Description of the task: Your answer should be one number, the count of lines in the records that carry the string "things".

Task inputs:
################

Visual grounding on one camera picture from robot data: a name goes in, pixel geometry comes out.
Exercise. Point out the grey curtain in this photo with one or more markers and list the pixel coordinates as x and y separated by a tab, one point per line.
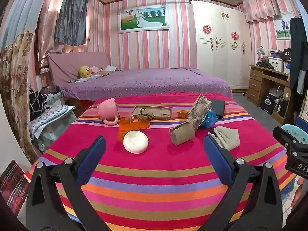
71	14

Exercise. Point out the white power strip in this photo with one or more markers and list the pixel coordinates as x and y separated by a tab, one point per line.
44	71

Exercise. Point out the bed with purple cover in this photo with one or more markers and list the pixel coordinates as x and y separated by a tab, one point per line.
156	81

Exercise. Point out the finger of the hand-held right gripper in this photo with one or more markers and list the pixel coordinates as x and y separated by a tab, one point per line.
302	123
286	134

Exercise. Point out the wooden bed frame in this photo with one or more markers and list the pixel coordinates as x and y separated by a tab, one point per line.
81	103

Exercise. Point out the black wallet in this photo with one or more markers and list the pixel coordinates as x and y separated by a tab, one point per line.
217	108

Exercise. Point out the pink covered headboard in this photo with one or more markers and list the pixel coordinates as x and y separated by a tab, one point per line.
67	65

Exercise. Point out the beige phone case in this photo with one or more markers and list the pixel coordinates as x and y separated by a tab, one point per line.
161	113

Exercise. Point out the red plaid cloth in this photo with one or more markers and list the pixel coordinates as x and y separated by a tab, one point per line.
13	185

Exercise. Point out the grey green cover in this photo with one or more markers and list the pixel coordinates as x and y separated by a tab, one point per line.
55	134

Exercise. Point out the yellow duck plush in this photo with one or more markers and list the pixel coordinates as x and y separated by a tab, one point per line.
84	71

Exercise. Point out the framed wedding photo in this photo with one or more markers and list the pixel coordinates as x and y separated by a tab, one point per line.
143	19

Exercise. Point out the striped pink blanket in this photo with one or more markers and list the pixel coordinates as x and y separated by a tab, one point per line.
156	173

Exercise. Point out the white round container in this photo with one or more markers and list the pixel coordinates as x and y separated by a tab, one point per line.
135	142

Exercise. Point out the small orange plastic lid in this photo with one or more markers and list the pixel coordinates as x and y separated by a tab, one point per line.
145	124

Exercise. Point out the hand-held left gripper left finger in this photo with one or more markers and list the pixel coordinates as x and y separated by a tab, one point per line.
92	158

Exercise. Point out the grey cloth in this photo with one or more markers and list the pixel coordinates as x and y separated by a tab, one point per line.
228	137

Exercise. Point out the grey hanging garment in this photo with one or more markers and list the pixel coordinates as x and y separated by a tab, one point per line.
300	81

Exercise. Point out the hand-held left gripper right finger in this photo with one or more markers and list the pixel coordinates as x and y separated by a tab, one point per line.
216	158

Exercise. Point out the patterned packet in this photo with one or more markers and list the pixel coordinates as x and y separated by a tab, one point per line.
199	110

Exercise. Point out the red paper cutout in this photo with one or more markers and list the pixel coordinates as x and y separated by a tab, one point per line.
234	35
206	29

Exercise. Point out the orange peel piece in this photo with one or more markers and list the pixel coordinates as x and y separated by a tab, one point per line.
182	114

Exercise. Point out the purple box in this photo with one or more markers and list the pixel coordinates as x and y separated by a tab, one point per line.
276	53

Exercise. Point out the pink cup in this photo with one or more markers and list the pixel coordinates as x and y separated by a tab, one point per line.
107	108

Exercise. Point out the pink curtain valance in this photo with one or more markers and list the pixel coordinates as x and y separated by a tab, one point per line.
261	4

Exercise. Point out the desk lamp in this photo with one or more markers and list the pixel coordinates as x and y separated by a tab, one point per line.
259	51

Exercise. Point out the floral beige curtain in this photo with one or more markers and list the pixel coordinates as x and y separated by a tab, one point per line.
305	112
14	81

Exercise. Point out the dark hanging garment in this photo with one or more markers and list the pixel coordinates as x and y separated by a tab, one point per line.
298	48

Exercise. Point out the white storage box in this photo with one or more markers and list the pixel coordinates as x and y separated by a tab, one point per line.
276	64

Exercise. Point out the pink cloth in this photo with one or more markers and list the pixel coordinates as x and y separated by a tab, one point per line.
95	69

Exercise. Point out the wooden desk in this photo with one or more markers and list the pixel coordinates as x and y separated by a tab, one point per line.
256	81

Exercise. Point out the dark clothes pile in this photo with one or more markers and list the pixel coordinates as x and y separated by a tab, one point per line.
265	64

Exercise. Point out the white cloth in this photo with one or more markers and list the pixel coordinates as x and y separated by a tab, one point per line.
110	67

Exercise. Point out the blue plastic bag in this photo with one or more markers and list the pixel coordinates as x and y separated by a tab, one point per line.
211	119

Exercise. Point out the polka dot cushion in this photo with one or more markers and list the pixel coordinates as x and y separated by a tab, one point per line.
53	115

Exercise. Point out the dark blue gift bag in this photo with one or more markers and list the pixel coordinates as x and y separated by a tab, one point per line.
267	104

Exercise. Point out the cardboard tube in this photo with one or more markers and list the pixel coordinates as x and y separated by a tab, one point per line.
181	133

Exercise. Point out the white fan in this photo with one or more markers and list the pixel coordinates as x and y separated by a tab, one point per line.
274	92

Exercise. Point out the white wardrobe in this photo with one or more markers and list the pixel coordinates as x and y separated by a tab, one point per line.
221	60

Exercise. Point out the turquoise plastic basket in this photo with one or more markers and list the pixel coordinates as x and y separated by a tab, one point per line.
290	126

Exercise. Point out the orange plastic container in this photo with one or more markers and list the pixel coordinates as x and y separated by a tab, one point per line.
127	128

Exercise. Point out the small wall photo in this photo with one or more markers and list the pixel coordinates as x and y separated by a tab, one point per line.
282	26

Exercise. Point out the black box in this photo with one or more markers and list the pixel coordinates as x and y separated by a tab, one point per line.
282	109

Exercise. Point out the pink window curtain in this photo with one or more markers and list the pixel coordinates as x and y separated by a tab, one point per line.
48	28

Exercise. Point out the person's right hand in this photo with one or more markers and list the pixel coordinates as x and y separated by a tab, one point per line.
299	190

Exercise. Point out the black white patterned bag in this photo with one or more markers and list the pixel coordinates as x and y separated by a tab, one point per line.
37	103

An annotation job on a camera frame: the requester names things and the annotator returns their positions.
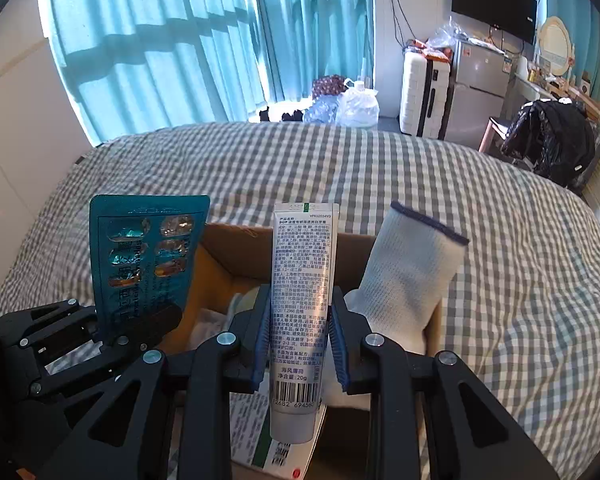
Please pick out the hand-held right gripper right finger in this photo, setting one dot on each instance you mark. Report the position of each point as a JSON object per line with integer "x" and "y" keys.
{"x": 337, "y": 345}

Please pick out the pink chair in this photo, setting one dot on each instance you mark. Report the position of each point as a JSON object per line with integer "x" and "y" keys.
{"x": 492, "y": 132}

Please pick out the blue plastic bag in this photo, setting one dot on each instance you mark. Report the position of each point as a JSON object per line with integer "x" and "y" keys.
{"x": 321, "y": 110}

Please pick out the white toothpaste tube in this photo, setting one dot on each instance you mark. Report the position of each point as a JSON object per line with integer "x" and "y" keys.
{"x": 302, "y": 270}

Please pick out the white green medicine box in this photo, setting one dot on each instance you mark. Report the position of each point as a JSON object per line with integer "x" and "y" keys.
{"x": 250, "y": 435}

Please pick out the white headboard panel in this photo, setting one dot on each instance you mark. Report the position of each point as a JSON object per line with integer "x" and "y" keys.
{"x": 15, "y": 170}

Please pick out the white dressing table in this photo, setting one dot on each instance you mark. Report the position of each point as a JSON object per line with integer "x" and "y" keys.
{"x": 540, "y": 87}

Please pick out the black wall television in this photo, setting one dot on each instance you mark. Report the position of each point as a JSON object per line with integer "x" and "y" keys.
{"x": 492, "y": 2}

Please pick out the silver fridge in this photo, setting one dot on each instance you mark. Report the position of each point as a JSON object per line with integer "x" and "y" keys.
{"x": 480, "y": 90}

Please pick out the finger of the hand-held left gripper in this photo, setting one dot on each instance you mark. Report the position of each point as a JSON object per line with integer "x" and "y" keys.
{"x": 50, "y": 322}
{"x": 155, "y": 322}

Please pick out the black backpack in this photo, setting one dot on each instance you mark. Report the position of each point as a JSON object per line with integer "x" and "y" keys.
{"x": 555, "y": 142}

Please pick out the purple dotted bag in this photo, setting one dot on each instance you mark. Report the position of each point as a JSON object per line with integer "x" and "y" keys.
{"x": 329, "y": 85}

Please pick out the teal blister pack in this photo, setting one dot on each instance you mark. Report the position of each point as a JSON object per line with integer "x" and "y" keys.
{"x": 145, "y": 230}

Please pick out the brown cardboard box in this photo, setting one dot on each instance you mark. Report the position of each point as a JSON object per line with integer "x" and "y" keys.
{"x": 215, "y": 270}

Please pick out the oval white-framed mirror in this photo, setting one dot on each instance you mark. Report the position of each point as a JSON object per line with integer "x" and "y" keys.
{"x": 555, "y": 47}

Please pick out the white sock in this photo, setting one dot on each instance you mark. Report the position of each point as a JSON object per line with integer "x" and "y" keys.
{"x": 410, "y": 270}

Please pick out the clear plastic bag of goods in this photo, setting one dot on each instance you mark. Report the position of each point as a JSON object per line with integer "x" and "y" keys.
{"x": 450, "y": 37}

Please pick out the wide teal curtain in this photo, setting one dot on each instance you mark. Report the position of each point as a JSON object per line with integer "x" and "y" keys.
{"x": 145, "y": 45}

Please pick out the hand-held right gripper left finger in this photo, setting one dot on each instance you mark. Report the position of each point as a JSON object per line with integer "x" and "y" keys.
{"x": 262, "y": 340}

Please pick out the white suitcase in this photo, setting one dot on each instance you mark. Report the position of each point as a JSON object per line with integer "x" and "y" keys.
{"x": 422, "y": 92}

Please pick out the white plastic bag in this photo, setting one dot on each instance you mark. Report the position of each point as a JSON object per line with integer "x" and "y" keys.
{"x": 357, "y": 105}

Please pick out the grey checked blanket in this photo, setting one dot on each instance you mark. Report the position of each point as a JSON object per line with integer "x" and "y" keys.
{"x": 505, "y": 285}

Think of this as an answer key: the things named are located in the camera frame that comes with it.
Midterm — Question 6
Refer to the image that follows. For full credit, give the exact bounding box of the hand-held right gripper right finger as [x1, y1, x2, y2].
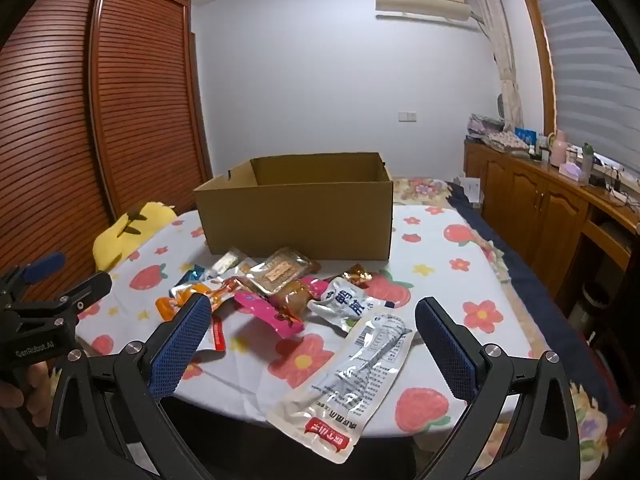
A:
[415, 297, 588, 480]

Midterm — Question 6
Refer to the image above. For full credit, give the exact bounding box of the pile of folded cloths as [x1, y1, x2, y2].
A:
[467, 115, 531, 153]

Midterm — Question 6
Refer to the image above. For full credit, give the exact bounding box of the pink snack packet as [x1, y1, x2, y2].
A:
[234, 275, 326, 339]

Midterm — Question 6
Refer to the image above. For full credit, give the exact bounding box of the orange snack packet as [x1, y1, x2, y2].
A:
[156, 280, 236, 322]

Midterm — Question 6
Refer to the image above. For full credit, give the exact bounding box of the wooden cabinet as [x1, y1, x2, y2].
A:
[464, 137, 640, 341]

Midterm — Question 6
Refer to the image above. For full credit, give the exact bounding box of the long silver packet red label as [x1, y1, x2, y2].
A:
[265, 312, 416, 463]

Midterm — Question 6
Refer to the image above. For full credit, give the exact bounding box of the dark blue blanket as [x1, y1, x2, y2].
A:
[447, 180, 568, 321]

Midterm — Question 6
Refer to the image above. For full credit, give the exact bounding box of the silver packet blue print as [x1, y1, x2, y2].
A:
[307, 275, 396, 336]

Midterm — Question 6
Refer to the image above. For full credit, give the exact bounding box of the trash bin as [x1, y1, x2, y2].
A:
[581, 280, 612, 332]

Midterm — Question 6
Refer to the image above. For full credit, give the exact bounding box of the wooden slatted wardrobe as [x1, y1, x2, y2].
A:
[0, 0, 213, 306]

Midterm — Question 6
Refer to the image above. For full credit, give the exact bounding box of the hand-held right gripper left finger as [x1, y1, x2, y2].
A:
[47, 292, 213, 480]

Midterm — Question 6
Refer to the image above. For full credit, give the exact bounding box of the cream curtain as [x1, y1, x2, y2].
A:
[470, 0, 526, 131]

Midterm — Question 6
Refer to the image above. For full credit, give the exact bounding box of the pink thermos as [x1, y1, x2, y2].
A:
[550, 130, 568, 167]

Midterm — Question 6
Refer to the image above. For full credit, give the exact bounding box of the strawberry printed tablecloth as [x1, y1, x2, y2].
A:
[75, 205, 546, 436]

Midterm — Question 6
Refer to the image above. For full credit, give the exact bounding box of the green capped bottle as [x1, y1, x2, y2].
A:
[580, 142, 596, 181]

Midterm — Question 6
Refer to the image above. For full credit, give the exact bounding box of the brown cardboard box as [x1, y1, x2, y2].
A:
[193, 152, 393, 262]

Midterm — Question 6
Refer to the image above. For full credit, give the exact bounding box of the clear packet brown cake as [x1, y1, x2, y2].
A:
[247, 247, 321, 293]

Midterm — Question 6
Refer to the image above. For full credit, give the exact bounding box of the small white snack packet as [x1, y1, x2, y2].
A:
[209, 249, 251, 281]

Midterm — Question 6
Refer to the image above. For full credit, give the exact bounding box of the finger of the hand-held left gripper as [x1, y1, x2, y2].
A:
[0, 252, 67, 297]
[10, 271, 113, 333]

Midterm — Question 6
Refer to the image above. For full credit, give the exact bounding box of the power strip with cables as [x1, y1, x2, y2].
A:
[590, 170, 637, 207]

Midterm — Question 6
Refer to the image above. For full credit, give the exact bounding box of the yellow plush toy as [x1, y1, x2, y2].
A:
[92, 201, 178, 273]

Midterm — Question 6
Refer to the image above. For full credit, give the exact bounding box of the gold brown candy wrapper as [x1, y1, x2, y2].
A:
[345, 264, 376, 288]

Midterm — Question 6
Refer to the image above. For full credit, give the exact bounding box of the white box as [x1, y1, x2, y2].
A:
[460, 177, 482, 206]

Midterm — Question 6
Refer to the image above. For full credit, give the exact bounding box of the person's left hand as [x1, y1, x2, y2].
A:
[0, 362, 53, 428]

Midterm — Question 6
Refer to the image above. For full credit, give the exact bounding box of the red snack packet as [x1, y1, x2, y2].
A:
[209, 314, 228, 352]

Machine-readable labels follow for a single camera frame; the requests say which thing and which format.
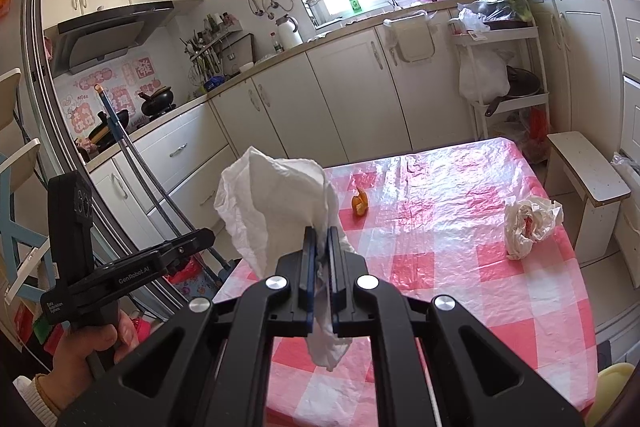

################

Task solution: 2